From the first line to the last, output the data exactly as it stands, minus its pictures.

(Provided data begins)

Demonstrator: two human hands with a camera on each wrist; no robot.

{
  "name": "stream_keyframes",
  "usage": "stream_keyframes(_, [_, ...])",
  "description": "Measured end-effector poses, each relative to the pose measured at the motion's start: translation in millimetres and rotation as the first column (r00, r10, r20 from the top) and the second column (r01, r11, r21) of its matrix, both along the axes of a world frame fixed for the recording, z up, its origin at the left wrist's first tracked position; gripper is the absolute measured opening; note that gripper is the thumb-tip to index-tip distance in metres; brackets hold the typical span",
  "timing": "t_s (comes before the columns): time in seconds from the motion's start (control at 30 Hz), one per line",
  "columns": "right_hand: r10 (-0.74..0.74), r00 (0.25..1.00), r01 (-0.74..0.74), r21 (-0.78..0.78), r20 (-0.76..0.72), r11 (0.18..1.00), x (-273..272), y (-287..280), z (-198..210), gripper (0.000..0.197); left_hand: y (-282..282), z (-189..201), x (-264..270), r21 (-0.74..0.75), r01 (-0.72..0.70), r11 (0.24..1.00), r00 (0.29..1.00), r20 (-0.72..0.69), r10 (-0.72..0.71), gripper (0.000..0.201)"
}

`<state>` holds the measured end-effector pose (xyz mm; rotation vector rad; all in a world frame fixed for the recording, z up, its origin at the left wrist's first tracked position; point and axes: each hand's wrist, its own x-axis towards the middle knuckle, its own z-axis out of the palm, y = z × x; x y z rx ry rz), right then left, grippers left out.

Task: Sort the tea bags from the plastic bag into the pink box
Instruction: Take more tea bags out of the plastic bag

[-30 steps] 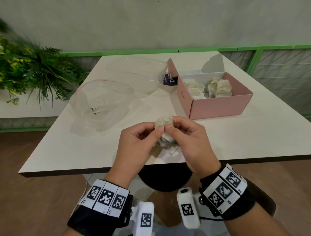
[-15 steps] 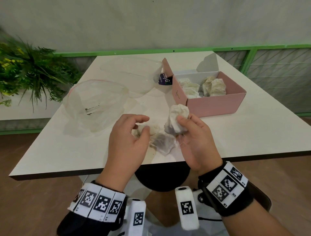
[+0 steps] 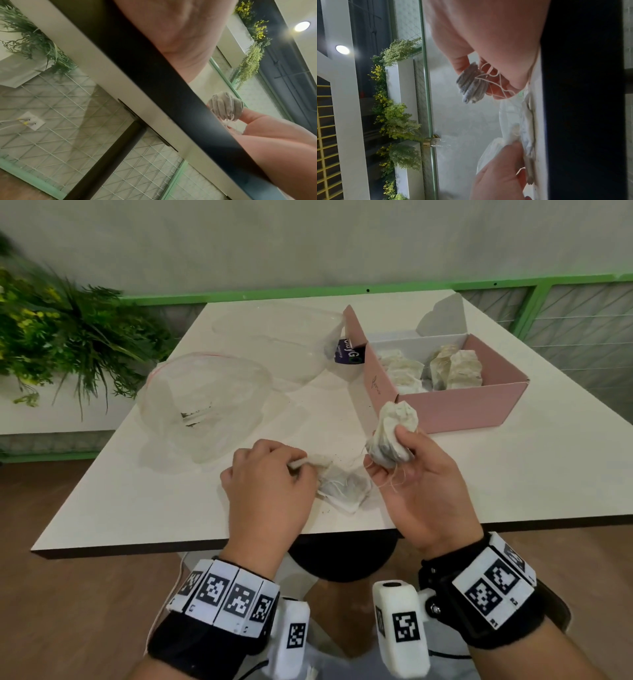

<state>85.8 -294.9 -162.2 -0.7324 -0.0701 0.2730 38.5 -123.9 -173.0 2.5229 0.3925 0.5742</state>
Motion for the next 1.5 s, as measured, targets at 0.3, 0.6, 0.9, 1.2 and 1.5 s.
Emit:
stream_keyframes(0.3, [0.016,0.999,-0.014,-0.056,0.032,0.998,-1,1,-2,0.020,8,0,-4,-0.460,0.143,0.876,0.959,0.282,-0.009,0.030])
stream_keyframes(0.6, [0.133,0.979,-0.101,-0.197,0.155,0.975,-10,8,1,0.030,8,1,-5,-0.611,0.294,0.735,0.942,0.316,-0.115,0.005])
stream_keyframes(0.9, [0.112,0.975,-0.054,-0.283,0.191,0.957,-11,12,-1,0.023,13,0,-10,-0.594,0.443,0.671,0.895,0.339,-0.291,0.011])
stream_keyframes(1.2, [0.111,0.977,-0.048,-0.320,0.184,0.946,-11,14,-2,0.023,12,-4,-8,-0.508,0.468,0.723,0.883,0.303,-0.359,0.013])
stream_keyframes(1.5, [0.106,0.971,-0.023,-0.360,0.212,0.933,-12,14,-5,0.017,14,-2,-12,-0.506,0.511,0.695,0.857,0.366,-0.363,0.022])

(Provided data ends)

**Task response**
Demonstrator: two human hands with a camera on each wrist; no robot.

{
  "name": "stream_keyframes",
  "usage": "stream_keyframes(_, [_, ...])",
  "description": "Measured end-effector poses, each relative to the pose measured at the motion's start: translation in millimetres and rotation as the first column (r00, r10, r20 from the top) and the second column (r01, r11, r21) of its matrix, both along the axes of a world frame fixed for the recording, z up, its origin at the left wrist's first tracked position; gripper is the absolute measured opening; note that gripper is the thumb-tip to index-tip distance in metres; brackets hold the typical span",
  "timing": "t_s (comes before the columns): time in seconds from the motion's start (control at 30 Hz), one per line",
  "columns": "right_hand: r10 (-0.74..0.74), r00 (0.25..1.00), r01 (-0.74..0.74), r21 (-0.78..0.78), r20 (-0.76..0.72), r11 (0.18..1.00), x (-273..272), y (-287..280), z (-198..210), gripper (0.000..0.197); left_hand: y (-282..282), z (-189..201), x (-264..270), r21 (-0.74..0.75), r01 (-0.72..0.70), r11 (0.24..1.00), r00 (0.29..1.00), r20 (-0.72..0.69), r10 (-0.72..0.71), gripper (0.000..0.201)"
}

`<state>` holds the measured end-effector pose (xyz mm; rotation vector rad; all in a world frame fixed for the recording, z up, its origin at the left wrist's first tracked position; point and axes: each hand's wrist, its own x-axis towards the middle knuckle, its own z-axis out of the palm, y = z × x; x y z rx ry rz), right then left, grippers left out.

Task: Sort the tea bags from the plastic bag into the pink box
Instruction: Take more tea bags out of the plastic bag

[-30 steps] 
[-15 steps] 
[+0 steps] 

<state>85.8 -294.9 -162.2 -0.7324 -0.0701 0.2730 38.5 -123.9 -173.0 2.5229 0.3925 0.5742</state>
Motion for the next 1.5 s, as measured, targets at 0.3, 0.6, 0.9, 1.2 and 1.5 s.
Emit:
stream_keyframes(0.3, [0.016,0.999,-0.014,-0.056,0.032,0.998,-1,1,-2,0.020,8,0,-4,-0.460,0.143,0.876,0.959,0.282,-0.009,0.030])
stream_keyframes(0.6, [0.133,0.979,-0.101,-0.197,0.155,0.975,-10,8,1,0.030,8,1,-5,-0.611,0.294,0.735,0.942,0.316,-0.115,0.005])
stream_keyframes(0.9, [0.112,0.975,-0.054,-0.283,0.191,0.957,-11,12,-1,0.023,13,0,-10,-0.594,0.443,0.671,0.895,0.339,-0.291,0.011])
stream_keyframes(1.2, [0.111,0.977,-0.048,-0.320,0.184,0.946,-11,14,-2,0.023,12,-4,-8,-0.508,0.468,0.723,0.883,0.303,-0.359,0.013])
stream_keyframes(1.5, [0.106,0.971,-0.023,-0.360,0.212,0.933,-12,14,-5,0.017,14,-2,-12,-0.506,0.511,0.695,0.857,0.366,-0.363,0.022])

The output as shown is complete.